JRPGfan said:
How many games used it on consoles? |
It was supported at the engine level in most popular engines like Unreal Engine, Quake, GoldSrc (Half Life) and more. It certainly had support.
It was *the* pinnacle of positional 3D audio until just recently... Which is absolutely crazy.
When Microsoft released Windows Vista, they removed the Audio hardware abstraction layer, so games that relied on DirectSound3D (I.E. Everything at the time)
could no longer use the sound effects supported in hardware.
That mean multi-channel surround sound, environmental effects and the audio quality all took a hit and became a featureless experience. - Creative did try and rectify that issue with ALchemy, but the damage was done to a degree, the world was a software based one.
So yes, Aureal A3D had industry support, it sounded absolutely amazing, it was the ducks nuts.

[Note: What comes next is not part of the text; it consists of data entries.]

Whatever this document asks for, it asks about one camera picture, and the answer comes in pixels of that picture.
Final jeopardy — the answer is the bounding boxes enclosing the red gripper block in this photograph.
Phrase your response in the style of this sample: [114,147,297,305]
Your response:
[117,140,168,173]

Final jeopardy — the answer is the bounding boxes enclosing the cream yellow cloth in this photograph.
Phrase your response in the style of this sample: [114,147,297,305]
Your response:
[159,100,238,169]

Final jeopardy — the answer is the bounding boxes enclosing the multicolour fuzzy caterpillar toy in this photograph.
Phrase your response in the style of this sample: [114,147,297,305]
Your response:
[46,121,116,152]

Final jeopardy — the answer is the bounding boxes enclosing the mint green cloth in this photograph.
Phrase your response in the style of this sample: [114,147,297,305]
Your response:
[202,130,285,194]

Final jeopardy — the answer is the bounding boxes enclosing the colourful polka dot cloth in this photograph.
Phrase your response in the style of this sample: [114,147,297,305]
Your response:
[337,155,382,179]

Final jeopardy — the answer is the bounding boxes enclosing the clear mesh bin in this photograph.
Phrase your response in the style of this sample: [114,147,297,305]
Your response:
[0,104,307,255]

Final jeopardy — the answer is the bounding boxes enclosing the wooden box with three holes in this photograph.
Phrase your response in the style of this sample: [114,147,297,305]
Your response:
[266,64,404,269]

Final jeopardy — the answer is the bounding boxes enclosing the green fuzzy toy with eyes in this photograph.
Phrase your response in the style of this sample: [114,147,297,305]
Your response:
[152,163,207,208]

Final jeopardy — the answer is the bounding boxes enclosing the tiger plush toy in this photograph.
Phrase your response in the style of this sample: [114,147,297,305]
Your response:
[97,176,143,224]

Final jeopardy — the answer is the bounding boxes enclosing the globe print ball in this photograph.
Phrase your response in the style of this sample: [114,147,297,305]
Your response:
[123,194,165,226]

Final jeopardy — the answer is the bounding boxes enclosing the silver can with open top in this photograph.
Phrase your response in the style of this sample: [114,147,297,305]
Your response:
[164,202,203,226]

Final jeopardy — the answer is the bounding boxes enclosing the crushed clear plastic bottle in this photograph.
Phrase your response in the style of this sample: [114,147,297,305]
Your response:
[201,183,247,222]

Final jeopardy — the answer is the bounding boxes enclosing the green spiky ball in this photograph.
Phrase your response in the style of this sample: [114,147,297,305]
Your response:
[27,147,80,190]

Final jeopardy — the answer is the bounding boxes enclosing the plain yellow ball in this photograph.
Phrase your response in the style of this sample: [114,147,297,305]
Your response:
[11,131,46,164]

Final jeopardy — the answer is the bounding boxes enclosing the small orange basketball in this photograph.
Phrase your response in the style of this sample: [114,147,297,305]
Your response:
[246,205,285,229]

I feel the Xbox Series X and Playstation 5 will finally offer a hardware solution that will eclipse it in every regard... And that is actually super exciting for myself, no longer do I need to rely on my PC for a decent audio experience.
Pyro as Bill said:
There's no confusion. Wii is 6th gen like GC because there wasn't a huge power leap so PS2 lost the 6th gen in the US. WiiU was a power leap so it's 7th gen like PS3/X360 but Switch is 7th gen too because no power leap therefore ''GC'' sold 123m and ''WiiU'' will sell ~160m. |
The Wii used the exact same hardware as the Gamecube. - Only differences were in memory sizes and clockrates.

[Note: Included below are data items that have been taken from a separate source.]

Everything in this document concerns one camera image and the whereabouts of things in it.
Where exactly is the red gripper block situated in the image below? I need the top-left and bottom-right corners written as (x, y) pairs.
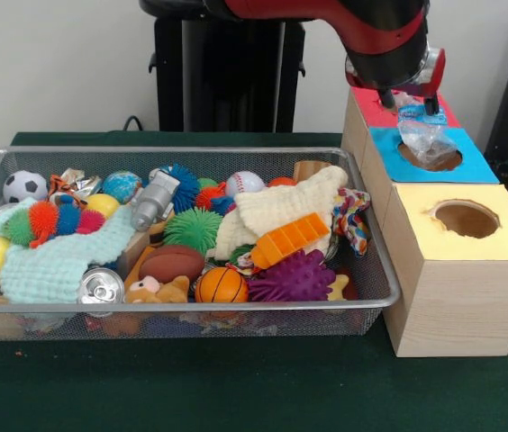
top-left (345, 47), bottom-right (447, 116)

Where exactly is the crushed clear plastic bottle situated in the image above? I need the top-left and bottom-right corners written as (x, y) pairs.
top-left (395, 92), bottom-right (458, 172)

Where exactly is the mint green knitted cloth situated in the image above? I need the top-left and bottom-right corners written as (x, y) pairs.
top-left (0, 195), bottom-right (141, 305)

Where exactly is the wooden box with three holes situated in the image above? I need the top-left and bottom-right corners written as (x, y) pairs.
top-left (341, 83), bottom-right (508, 359)

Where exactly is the shallow silver mesh bin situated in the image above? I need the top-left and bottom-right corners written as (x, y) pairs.
top-left (0, 146), bottom-right (402, 342)

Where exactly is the cream knitted cloth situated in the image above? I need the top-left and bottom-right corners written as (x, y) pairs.
top-left (206, 165), bottom-right (349, 261)

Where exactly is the orange ridged plastic toy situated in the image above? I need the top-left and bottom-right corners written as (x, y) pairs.
top-left (250, 211), bottom-right (331, 271)

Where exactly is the white toy baseball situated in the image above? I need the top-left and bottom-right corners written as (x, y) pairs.
top-left (225, 170), bottom-right (267, 198)

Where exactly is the purple spiky ball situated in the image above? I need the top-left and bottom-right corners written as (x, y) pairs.
top-left (248, 248), bottom-right (337, 302)

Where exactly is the orange toy basketball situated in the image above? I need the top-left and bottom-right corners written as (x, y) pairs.
top-left (194, 266), bottom-right (249, 303)

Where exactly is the grey plastic toy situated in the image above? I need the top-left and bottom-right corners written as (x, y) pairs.
top-left (130, 170), bottom-right (182, 233)

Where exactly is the brown toy football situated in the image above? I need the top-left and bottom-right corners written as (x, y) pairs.
top-left (139, 244), bottom-right (206, 285)

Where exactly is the blue globe ball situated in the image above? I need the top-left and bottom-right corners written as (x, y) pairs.
top-left (101, 170), bottom-right (143, 204)

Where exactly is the black and white soccer ball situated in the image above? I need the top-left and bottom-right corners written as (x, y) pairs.
top-left (2, 169), bottom-right (49, 204)

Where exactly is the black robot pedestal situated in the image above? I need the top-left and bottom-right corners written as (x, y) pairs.
top-left (139, 0), bottom-right (330, 133)

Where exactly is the thick black cable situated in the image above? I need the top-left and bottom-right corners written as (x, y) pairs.
top-left (122, 115), bottom-right (148, 132)

Every console generation was defined by certain hardware based characteristics... For example:
1st console generation: Limited to just a couple of colours, limited to zero audio capabilities.

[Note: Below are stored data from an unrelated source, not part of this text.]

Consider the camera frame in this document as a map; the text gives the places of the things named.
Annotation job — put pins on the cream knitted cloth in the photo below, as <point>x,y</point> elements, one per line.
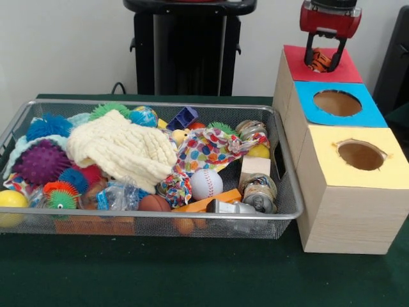
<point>135,150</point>

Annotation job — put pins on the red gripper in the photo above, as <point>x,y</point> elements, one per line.
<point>332,20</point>

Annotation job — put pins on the wooden box with three holes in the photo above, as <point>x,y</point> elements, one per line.
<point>354,220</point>

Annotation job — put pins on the globe print ball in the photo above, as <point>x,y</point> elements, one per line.
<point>144,116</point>

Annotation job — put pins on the purple spiky ball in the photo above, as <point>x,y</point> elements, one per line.
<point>42,163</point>

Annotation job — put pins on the blue puffer ball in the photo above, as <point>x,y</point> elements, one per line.
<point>48,127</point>

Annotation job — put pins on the crushed drink can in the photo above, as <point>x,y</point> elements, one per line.
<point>258,193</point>

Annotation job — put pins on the shallow mesh bin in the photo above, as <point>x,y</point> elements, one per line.
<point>153,213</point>

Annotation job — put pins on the white baseball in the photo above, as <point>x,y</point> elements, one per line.
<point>206,185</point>

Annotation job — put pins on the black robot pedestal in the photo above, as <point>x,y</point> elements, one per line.
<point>191,48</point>

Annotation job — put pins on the polka dot cloth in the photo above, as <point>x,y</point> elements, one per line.
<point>204,150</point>

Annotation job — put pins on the tiger plush toy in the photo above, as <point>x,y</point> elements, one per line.
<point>321,62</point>

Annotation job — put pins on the yellow smooth ball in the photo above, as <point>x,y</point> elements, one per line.
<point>11,201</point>

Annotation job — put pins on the blue building block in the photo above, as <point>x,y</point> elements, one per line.
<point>183,118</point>

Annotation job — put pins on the plain wooden cube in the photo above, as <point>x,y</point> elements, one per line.
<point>255,166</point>

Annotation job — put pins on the black chair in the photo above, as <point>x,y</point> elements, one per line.
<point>397,64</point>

2nd generation console: Faster 8-bit processing, 8-128 colours, mono audio.
3rd generation console: 8-bit waveform Audio, 256 colours, 32-64 sprites, hardware based scrolling.
4th generation console: 16-bit processing, parallax scrolling, 4096 colour pallets, multi-channel stereo audio, sprite rotation and scaling.
5th generation console: Texture mapped 3d polygonal graphics, 32-bit processing, 16-bit/CD Quality Audio.
6th generation console: Perspective Correct Texturing, Hardware TnL, DVD.
7th generation console: Programmable Pixel Shaders 2.0, Online Gaming via LAN, Mechanical Hard Drives, 64bit processing.
8th generation console: Unified Pixel Shaders, Hardware based Tessellation, Unified Memory.
9th generation console: Solid State Drives, Ray Tracing, Hardware 3D positional Audio. - More?
I tend to lump a console based on it's hardware characteristics... Because those hardware similarities tend to ensure ports of the same era, there is a reason why the WiiU got ports like Assassins Creed 4 based on the 7th gen release, rather than the enhanced 8th gen.
Or why the Wii looked more like a 6th gen device than a 7th.